The library doorshut with a quiet click behind me.

I crossed the room, my steps slow and deliberate, until I reached the sitting area where Dante had made himself comfortable with a glass of scotch.

A muscle pulsed in my jaw.

If we didn’t have such a long history together, and if I didn’t owe him for the favor he did me, his head would already be shattered on the bar cart near him.

Not only for helping himself to my liquor, but for his less than amusing show in the lobby.

I didn’t like people touching what was mine.

“Lighten that scowl, Harper.” Dante took a lazy sip of his drink. “Otherwise, it’ll freeze that way, and women won’t like your face as much anymore.”

My cold smile told him how little I cared. “Perhaps if you took your own advice, you wouldn’t be sleeping in a different room than your fiancée.”

Satisfaction filled my chest at his narrowed eyes. If Stella was my weakness, Vivian was his.

I wasn’t interested in the ins and outs of their relationship, but it amused me to see him snarl every time I brought up the fiancée he claimed to hate.

I thought I had problems. Dante had two billion dollars worth of them.

“Point taken,” he said in a clipped voice. All humor vanished, bringing back the unsmiling asshole I was used to dealing with. “But I didn’t come here to discuss Vivian or Stella, so let’s get to the real issue at hand. When the fuck can I get rid of the painting? The thing’s an eyesore.”

I forced thoughts of dark curls and green eyes aside at the mention of the other enigmatic woman in my life.

Magda, the painting that had been the bane of my existence for decades. Not because of what it was but because of what it represented.

“No one told you to hang it in your gallery.” I walked to the bar and poured myself a drink.

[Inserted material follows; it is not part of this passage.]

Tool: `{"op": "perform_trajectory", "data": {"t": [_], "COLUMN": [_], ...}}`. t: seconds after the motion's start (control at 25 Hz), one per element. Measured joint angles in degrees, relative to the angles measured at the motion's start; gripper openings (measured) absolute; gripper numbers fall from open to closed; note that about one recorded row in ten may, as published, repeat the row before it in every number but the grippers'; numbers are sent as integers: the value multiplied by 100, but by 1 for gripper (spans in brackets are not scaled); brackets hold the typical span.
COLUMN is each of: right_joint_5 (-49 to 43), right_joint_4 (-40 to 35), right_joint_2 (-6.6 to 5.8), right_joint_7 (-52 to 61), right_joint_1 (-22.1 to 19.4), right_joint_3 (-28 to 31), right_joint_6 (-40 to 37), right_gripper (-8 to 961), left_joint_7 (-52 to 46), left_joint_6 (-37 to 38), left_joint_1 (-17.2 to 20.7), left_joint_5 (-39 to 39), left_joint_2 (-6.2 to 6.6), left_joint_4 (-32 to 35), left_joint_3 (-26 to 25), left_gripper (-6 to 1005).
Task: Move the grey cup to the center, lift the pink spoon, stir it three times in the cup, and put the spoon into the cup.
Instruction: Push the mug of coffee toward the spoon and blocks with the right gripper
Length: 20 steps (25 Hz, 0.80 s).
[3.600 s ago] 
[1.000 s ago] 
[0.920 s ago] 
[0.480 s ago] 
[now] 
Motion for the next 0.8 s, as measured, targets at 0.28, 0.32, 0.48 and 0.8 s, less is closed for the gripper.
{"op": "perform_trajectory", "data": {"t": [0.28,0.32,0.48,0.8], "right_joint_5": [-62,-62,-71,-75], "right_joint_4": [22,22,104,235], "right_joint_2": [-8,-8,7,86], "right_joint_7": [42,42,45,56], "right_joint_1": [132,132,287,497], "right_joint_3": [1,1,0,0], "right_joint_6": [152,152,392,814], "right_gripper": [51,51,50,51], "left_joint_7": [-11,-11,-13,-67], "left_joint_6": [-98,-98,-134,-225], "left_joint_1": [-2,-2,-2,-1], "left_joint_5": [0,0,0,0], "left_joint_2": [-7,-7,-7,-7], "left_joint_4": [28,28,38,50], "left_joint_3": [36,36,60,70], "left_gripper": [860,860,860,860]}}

Dante, that bastard, hadn’t recapped the bottle of my finest scotch. “You can shove it in the back of your closet for all I care.”

“I pay all that money for Magda only to shove it in the back of my closet? That wouldn’t be suspicious at all.” Sarcasm weighed heavy on his voice.

“You have a problem; I provided a solution.” I gave a careless shrug. “Not my fault you don’t want to take it. And for the record…” I settled on the seat opposite his. “I paid for the painting.”

Secretly, anyway. As far as the public knew, Dante Russo was the proud owner of one of the ugliest pieces of artwork in existence. Then again, people also thought said hideous piece was a priceless painting worth killing and stealing over thanks to a simple set of forged documents.

I hadn’t wanted people going after it, but I’d needed an excuse for why I’d spent so many resources guarding it.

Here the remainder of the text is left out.